> EXERCISE REQUIREMENTS: Pull out every line of the listing below where "triangle" appears.

> DATA SHOWN:

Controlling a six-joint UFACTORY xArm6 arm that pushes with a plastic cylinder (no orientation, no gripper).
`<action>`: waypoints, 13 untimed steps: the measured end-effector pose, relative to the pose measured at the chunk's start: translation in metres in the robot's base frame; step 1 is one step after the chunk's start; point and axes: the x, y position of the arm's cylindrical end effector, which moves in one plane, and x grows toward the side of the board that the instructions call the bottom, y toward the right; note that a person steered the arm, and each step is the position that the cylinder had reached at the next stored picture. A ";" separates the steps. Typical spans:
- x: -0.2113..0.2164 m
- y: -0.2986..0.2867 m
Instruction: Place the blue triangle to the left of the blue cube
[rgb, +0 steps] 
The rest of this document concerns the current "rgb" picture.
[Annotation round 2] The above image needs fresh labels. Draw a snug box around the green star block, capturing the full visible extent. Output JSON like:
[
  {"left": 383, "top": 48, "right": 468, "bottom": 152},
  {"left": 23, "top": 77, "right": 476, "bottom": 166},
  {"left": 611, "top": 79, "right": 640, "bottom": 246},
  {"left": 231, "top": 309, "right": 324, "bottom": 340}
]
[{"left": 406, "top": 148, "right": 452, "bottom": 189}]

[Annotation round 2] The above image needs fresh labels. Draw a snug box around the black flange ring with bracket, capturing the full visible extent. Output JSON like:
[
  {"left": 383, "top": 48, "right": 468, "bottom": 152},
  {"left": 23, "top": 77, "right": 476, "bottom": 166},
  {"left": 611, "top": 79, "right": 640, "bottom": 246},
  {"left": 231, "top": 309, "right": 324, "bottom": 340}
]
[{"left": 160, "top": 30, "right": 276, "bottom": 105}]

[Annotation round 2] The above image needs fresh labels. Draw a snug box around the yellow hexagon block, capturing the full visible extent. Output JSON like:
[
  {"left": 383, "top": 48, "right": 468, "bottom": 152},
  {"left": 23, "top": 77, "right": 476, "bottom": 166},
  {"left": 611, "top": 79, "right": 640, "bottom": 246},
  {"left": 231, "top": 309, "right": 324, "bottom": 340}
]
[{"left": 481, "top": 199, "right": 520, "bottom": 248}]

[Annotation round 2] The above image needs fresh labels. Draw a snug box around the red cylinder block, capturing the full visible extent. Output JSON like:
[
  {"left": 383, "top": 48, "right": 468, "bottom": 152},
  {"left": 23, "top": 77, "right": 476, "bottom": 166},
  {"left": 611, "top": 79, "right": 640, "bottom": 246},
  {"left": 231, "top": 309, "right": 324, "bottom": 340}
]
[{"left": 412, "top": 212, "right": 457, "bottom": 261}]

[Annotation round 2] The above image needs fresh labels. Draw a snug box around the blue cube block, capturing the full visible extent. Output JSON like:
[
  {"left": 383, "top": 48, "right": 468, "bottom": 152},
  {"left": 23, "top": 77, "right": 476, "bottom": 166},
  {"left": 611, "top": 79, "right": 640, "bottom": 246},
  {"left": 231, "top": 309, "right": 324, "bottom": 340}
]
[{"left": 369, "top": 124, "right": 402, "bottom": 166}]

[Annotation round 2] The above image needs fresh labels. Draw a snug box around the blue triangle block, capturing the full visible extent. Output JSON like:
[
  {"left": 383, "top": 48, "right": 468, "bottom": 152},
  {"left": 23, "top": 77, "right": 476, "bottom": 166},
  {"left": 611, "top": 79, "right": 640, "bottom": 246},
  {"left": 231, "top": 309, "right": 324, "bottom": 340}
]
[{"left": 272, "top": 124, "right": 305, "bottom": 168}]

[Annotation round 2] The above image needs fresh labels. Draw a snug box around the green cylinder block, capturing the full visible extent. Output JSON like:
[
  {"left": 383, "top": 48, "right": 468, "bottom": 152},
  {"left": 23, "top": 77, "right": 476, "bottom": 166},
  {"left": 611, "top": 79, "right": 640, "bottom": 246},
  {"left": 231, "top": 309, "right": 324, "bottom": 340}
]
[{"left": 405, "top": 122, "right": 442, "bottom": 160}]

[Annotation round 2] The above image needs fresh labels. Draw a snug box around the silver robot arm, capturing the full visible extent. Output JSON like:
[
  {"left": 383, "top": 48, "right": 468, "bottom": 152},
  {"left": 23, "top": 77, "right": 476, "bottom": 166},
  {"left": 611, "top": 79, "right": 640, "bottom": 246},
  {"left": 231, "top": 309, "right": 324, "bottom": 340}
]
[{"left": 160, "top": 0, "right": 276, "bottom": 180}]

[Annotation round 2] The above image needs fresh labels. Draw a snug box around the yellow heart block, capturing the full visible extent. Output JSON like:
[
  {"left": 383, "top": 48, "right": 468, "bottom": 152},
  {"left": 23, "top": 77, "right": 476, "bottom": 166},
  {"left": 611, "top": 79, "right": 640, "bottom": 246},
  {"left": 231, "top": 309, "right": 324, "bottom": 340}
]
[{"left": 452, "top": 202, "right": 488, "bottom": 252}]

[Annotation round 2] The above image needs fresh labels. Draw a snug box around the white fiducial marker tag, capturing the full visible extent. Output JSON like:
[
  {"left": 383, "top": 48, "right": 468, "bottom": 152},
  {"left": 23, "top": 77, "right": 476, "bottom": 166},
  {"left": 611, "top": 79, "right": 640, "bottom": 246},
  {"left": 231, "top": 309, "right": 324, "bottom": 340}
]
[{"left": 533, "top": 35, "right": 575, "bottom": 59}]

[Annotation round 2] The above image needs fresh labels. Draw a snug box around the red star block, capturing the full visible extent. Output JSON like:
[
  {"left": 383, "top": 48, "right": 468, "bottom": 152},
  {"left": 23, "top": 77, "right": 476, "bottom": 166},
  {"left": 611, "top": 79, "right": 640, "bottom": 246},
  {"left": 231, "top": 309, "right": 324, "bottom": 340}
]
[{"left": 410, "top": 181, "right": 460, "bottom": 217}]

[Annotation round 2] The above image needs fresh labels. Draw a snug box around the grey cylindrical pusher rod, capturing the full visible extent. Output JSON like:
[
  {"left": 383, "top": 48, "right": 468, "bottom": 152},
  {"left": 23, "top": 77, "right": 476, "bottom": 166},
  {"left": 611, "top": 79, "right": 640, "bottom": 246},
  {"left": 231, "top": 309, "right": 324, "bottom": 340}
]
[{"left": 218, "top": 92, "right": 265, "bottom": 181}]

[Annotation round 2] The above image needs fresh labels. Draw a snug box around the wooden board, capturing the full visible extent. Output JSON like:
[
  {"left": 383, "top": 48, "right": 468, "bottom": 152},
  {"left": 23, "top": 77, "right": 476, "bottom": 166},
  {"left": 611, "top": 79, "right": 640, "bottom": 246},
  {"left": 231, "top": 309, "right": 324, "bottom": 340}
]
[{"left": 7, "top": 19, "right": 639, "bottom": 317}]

> SOLUTION TO THE PROBLEM:
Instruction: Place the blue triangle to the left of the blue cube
[Annotation round 2] The above image needs fresh labels. Draw a snug box around the blue triangle block, capturing the full visible extent. Output JSON like:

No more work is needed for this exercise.